Starting anything new in the forties is not easy. I questioned myself again and again.
What can l possibly do in my forties? I need to work on what I have. Continuing on what I started. Even that wasn’t easy. I took time thinking about my business. The decision was obvious. I had to try and make Just Mar's more than what it is now. I took small steps such as getting the business registered and opening a business account. Making sure that I make it work is a big step. I don’t know how to do this. Can I do it? Business is hard work and l have no knowledge of it.
I'm looking at my sad number of followers on Instagram.I'm looking at my low sales and I ask myself is it worth it. At a webinar l attended, I was asked to identify what my business stands for and why I am doing it. I haven't found an answer. It's been 2 months. I've been stuck because I am unable to identify my business. I literally wake up in the middle of the night thinking about it.
Self discovery and business discovery is no easy feat.

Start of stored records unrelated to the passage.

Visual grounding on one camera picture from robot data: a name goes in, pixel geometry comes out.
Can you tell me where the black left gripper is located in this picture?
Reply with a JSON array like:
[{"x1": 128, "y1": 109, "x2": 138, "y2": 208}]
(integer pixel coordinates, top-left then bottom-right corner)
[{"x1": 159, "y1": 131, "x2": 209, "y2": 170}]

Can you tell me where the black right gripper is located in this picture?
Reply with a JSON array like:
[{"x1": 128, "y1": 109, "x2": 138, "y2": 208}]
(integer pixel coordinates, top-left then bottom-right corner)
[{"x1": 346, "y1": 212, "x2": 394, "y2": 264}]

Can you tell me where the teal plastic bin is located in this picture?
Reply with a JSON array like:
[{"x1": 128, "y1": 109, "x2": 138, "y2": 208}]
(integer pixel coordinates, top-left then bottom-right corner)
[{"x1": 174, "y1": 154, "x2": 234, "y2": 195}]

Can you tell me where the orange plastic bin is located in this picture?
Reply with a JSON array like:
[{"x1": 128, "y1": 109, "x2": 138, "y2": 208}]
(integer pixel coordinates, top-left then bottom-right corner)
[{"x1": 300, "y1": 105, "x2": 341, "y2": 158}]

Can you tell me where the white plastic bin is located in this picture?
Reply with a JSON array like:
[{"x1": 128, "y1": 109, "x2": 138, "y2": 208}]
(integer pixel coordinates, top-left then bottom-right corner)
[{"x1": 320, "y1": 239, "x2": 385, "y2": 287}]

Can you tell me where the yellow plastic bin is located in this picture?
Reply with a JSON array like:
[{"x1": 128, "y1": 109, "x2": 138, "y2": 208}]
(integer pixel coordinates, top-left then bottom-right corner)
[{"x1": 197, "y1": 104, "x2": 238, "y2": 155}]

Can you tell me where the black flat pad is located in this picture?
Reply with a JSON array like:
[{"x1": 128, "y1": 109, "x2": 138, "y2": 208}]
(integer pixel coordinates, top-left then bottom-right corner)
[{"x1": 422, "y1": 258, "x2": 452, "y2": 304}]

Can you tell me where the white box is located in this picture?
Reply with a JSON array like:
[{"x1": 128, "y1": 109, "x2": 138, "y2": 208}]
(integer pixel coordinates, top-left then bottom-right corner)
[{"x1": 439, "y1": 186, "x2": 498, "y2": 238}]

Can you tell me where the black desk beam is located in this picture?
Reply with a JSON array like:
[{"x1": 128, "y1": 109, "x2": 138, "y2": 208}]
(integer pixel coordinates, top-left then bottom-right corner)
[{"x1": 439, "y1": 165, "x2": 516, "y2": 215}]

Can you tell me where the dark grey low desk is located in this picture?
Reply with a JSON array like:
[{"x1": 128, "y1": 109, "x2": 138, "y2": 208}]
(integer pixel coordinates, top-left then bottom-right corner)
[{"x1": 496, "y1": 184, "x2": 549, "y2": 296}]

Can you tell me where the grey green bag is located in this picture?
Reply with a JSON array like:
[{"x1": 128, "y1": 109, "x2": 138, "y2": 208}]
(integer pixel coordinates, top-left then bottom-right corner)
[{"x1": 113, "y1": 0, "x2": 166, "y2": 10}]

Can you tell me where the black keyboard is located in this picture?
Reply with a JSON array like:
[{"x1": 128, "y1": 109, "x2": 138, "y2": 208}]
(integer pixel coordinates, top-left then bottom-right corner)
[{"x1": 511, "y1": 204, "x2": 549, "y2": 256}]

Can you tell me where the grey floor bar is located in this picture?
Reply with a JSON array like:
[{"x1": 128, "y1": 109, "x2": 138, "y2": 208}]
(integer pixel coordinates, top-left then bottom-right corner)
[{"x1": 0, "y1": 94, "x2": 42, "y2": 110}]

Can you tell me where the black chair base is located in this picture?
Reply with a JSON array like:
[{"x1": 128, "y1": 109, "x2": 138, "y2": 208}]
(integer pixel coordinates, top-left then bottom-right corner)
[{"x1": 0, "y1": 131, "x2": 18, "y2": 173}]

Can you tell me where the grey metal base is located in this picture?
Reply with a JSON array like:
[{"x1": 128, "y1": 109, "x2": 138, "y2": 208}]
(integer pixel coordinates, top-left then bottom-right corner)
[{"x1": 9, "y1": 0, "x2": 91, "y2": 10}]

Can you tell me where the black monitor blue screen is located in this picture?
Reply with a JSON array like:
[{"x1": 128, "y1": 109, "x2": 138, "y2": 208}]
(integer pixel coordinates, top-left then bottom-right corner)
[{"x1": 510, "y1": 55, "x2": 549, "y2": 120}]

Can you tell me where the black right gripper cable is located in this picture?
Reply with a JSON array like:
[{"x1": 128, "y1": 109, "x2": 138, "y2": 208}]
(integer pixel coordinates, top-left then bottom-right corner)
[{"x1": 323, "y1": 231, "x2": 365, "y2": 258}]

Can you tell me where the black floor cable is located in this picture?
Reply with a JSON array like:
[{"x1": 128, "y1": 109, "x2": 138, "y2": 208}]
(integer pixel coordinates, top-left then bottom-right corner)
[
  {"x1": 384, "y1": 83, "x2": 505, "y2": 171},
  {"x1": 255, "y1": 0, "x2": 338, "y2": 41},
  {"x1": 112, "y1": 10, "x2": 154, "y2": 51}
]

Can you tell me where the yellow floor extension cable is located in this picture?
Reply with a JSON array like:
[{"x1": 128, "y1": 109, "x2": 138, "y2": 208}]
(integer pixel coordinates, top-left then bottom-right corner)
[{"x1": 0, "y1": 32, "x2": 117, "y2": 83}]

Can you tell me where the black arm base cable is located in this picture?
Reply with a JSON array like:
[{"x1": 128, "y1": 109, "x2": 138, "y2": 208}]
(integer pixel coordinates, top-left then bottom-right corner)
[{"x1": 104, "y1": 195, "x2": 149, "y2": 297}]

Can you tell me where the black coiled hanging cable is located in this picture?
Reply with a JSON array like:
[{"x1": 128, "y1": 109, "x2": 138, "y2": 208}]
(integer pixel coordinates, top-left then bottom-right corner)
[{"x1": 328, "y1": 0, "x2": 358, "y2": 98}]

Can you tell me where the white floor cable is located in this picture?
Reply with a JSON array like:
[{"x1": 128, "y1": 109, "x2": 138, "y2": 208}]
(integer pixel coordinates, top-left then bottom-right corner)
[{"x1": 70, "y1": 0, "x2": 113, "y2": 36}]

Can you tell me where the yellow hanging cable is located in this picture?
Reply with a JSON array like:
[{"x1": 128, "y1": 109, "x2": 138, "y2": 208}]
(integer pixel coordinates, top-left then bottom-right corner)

Do I want to want to go ahead with it? Yes I do.I want to challenge myself. I want to grow and learn. I want my kids to know the importance of working hard and having goals and dreams. And importantly I want them to be independent. I still am unsure what Just Mar's is. I do and I don’t . Do you get me? I’m going to have to work harder at identifying Just Mar's as a business. Is it too late to do it at forty eight? I don't think so. Life is too short to wait for things to happen. Life is too short to just NOT DO . So , I’m going to try my best.
I hope those who have been supporting me all these years will help me grow. Help me find me. Help me find Just Mar's. Forty eight is definitely not too late. It is just a number.